* _Exercise brief_
Without including any images, please transcribe all the lines below exactly.

* _Material provided_
■ ■ ■ ■ ■ ■ ■

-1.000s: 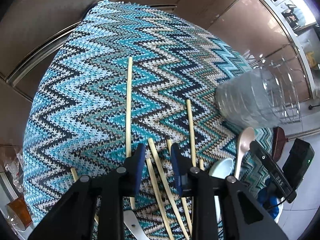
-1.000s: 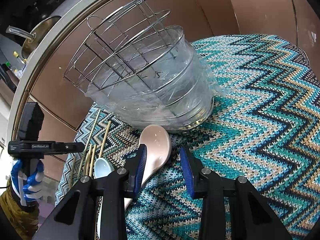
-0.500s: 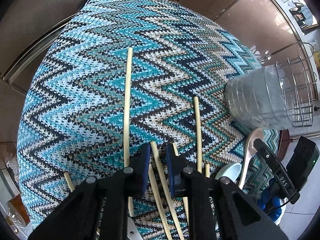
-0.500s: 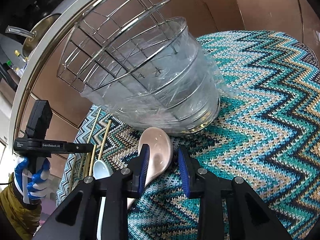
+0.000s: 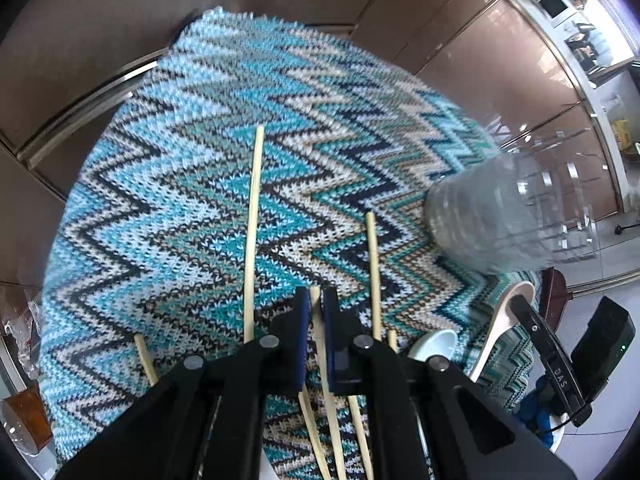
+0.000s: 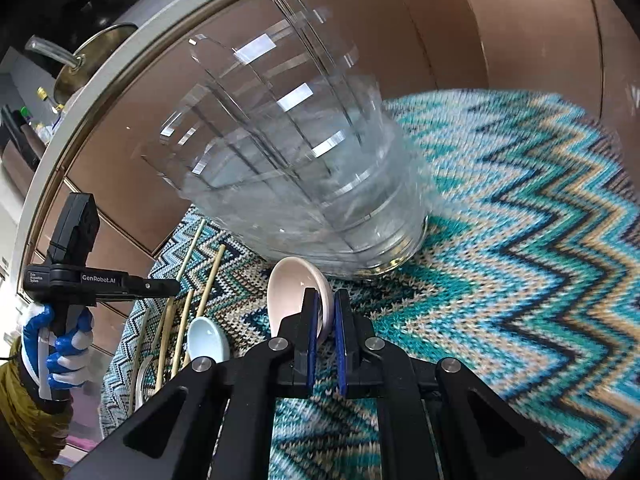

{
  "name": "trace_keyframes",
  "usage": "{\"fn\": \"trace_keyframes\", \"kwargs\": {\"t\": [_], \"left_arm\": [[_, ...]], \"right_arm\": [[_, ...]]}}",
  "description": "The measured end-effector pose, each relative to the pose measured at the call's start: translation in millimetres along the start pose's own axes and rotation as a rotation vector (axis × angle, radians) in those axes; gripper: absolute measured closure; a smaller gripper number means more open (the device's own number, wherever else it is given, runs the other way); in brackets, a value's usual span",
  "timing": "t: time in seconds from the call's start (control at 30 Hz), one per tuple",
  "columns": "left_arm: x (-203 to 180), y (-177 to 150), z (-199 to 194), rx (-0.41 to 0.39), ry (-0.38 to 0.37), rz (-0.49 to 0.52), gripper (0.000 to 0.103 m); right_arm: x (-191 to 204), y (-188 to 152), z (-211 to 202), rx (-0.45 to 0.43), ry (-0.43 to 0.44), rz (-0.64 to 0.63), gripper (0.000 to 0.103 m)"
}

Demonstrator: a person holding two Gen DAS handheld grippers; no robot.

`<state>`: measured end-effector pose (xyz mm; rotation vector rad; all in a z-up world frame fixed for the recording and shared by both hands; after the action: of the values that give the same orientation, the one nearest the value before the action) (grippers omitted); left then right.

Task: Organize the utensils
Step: 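Lift the wooden spoon into the wire basket with the right tool while the left drops its chopstick in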

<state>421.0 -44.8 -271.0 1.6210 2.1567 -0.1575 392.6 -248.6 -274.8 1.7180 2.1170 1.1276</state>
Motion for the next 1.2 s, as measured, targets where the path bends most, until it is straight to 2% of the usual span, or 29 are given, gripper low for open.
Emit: {"fn": "trace_keyframes", "kwargs": {"t": [0.3,0.43,0.83,1.03,1.2], "left_arm": [[-3,-18,-64,-0.138,-0.112,0.007,0.098],[-11,-31,-98,-0.220,-0.142,0.029,0.098],[-27,-65,-180,-0.363,-0.238,0.077,0.098],[-64,-48,-225,-0.474,-0.290,0.124,0.098],[-113,-17,-259,-0.605,-0.326,0.173,0.098]], "right_arm": [[32,0,-68,-0.096,-0.131,-0.070,0.096],[41,-3,-106,-0.131,-0.163,-0.091,0.096],[94,-12,-191,-0.238,-0.250,-0.151,0.096],[107,8,-213,-0.308,-0.311,-0.187,0.096],[102,56,-222,-0.408,-0.377,-0.202,0.096]]}}
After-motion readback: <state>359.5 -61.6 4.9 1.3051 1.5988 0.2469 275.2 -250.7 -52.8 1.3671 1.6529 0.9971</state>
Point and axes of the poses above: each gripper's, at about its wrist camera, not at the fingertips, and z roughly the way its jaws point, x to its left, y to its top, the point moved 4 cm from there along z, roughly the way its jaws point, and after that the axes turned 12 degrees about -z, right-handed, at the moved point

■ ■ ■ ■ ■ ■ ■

* _Result of the exercise_
-1.000s: 
-1.000s: 
-0.500s: 
-0.500s: 
+0.000s: 
+0.000s: 

{
  "name": "trace_keyframes",
  "usage": "{\"fn\": \"trace_keyframes\", \"kwargs\": {\"t\": [_], \"left_arm\": [[_, ...]], \"right_arm\": [[_, ...]]}}",
  "description": "The measured end-effector pose, each relative to the pose measured at the call's start: translation in millimetres along the start pose's own axes and rotation as a rotation vector (axis × angle, radians) in those axes; gripper: absolute measured closure; a smaller gripper number means more open (the device's own number, wherever else it is given, runs the other way); in brackets, a value's usual span",
  "timing": "t: time in seconds from the call's start (control at 30 Hz), one per tuple",
  "columns": "left_arm: x (-203 to 180), y (-177 to 150), z (-199 to 194), rx (-0.41 to 0.39), ry (-0.38 to 0.37), rz (-0.49 to 0.52), gripper (0.000 to 0.103 m); right_arm: x (-191 to 204), y (-188 to 152), z (-211 to 202), rx (-0.45 to 0.43), ry (-0.43 to 0.44), rz (-0.64 to 0.63), gripper (0.000 to 0.103 m)"
}

Demonstrator: a person holding two Gen DAS handheld grippers; no robot.

`<state>`: measured end-effector pose (xyz mm; rotation vector rad; all in a z-up world frame fixed for the recording and shared by both hands; after the action: of the values that give the same orientation, the one nearest the value before the action) (grippers omitted); left then right.

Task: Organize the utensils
Step: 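Lift the wooden spoon into the wire basket with the right tool while the left drops its chopstick in
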
<state>421.0 -44.8 -271.0 1.6210 2.1567 -0.1575 392.6 -248.6 -274.8 1.7180 2.1170 1.1276</state>
Motion for the next 1.2 s, as measured, targets where the path bends most, until it is straight to 2% of the usual span, or 29 are given, gripper low for open.
Emit: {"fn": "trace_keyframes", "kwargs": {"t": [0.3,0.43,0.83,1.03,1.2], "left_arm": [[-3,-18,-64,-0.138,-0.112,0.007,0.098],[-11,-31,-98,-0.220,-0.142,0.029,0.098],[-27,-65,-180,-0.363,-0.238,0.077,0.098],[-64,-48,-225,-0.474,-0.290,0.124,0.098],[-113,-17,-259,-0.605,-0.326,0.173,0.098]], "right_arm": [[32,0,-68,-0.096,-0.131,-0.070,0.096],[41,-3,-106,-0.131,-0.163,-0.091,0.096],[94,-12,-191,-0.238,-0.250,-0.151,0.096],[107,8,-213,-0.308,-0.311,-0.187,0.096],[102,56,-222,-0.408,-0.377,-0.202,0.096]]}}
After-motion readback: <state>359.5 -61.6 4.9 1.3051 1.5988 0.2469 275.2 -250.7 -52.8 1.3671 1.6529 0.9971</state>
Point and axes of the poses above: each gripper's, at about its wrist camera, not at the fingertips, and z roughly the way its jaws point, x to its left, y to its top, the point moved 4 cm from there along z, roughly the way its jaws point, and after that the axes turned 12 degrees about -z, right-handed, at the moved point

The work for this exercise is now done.